In bed, we heard small rat squeaks; they walked inside the walls and then out to the kitchen. We couldn't sleep, only listen.

"I think they're under the refrigerator,"

"I think they're under the bed."

"He's out…"

"No, he's in."

"In the wall?"

"No, in the kitchen…"

Until one night, the frightful sound was heard. A rat baby got caught in a glue trap behind the refrigerator. T jumped out of bed, and I held him back, "Not yet! Maybe his siblings will come to help and be captured as well."

We waited another 10 minutes, then T got up to see.

Two rat babies were glued, trying to get out with all their might and crying and chirping and squeaking hysterically, shaking frantically, especially when T approached. What horrible screams, painful scene. T went mad. He took an empty bottle of wine from a shelf and killed them. On his face was the expression of a Spartan soldier on the offensive, a man guarding his house - which amounted to a shocked exhalation.

Of course, it didn't end there. As you probably know, rats spawn like Mormon families. Those days of struggle were stained with the deaths of rats day in and day out. I believe we killed over ten rats or more. Then one last rat remained.

We knew it was the last one because the noises were much less frequent. We called him Adam.

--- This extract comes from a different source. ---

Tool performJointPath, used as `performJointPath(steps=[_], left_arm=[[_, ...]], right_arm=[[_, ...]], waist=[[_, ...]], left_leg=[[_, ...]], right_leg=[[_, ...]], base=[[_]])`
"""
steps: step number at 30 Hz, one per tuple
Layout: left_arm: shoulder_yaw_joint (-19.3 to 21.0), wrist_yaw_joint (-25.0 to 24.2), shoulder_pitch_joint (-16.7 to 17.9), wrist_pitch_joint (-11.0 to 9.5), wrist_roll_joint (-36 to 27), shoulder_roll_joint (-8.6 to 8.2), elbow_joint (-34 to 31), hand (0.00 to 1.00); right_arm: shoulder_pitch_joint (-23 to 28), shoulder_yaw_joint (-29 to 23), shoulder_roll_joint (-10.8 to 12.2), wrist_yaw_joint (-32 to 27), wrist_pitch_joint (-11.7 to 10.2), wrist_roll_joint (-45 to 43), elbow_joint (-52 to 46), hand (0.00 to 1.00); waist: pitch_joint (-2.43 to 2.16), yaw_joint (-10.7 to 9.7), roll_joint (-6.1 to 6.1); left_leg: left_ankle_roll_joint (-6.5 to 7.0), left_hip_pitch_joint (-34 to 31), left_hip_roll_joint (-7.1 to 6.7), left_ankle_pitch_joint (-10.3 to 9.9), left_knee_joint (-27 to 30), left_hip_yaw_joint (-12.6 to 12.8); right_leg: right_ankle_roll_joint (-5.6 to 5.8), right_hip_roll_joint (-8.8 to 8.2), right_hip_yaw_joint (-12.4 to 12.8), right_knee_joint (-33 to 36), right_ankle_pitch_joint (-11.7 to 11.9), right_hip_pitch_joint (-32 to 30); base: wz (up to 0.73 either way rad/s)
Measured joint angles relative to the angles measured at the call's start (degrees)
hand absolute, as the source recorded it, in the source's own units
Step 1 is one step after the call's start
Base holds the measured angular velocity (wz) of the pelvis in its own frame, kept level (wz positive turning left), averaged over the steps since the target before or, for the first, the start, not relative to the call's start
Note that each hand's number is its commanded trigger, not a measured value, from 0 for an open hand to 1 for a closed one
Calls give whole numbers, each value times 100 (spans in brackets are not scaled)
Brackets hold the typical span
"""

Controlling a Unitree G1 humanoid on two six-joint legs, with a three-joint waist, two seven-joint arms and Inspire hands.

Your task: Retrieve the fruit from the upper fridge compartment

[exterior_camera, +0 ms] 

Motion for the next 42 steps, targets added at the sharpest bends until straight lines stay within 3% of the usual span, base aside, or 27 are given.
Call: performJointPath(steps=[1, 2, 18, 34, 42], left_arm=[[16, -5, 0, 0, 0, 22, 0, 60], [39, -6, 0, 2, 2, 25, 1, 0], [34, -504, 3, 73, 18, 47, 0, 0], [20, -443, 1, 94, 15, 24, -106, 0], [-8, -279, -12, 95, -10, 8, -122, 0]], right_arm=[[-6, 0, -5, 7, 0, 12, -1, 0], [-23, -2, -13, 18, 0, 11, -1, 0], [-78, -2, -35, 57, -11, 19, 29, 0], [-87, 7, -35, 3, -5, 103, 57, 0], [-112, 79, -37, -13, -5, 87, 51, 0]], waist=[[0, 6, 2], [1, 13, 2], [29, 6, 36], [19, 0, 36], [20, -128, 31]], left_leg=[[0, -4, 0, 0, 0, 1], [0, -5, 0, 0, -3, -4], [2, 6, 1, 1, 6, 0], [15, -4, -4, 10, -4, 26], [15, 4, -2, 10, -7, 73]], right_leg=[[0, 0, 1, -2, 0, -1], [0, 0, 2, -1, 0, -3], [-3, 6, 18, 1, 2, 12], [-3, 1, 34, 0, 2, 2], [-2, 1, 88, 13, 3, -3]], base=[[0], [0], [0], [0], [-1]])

Adam was the most stubborn existential threat of them all. We had to travel to Lithuania in about a week, and we knew that if he survived, he'd take over the boat and destroy it to the last crumb in our absence. Besides, T decided that after Lithuania, he wanted to join me in Israel, so we weren't going to be on the boat for more than three weeks.

The neighbour came to help, he and T walked into the house like two determined sergeants, planning the attack, arranging the traps strategically, spreading the poison in coordination. A boat is a small space. A trapped one... heaven help us, it was hard to exist.

We managed to capture Adam the day before the flight. But as I mentioned, with so many holes and cracks, the boat slowly filled up with water. Two months later, while stuck in South Africa and as Covid-19 closed the gates on us, the boat sank and joined the bodies of its rodents down the river.

Of all the rats, Adam was my favourite. He was smart. Didn't touch the traps, but somehow managed to eat the chocolate. He had determination. For him, the boat was his and his family's, and we were the intruders. He fought until his bitter death, then took her with him as a real captain. If I don't live here, no one lives here. God bless.

And here we are, on a new boat. We sold our spot in the mooring last year, before all this happened, to a couple of friends. Now, we're in their boat, and it's moored right above the burial place of our boat—the real victim of the rat invasion of 2019.

It was difficult times, and in retrospect, I wondered what we got out of it all. We won but still lost; so much struggle and hardship and bloodshed over nothing.

Well, maybe not nothing - a rat story.



"There have been as many plagues as wars in history; yet always plagues and wars take people equally by surprise."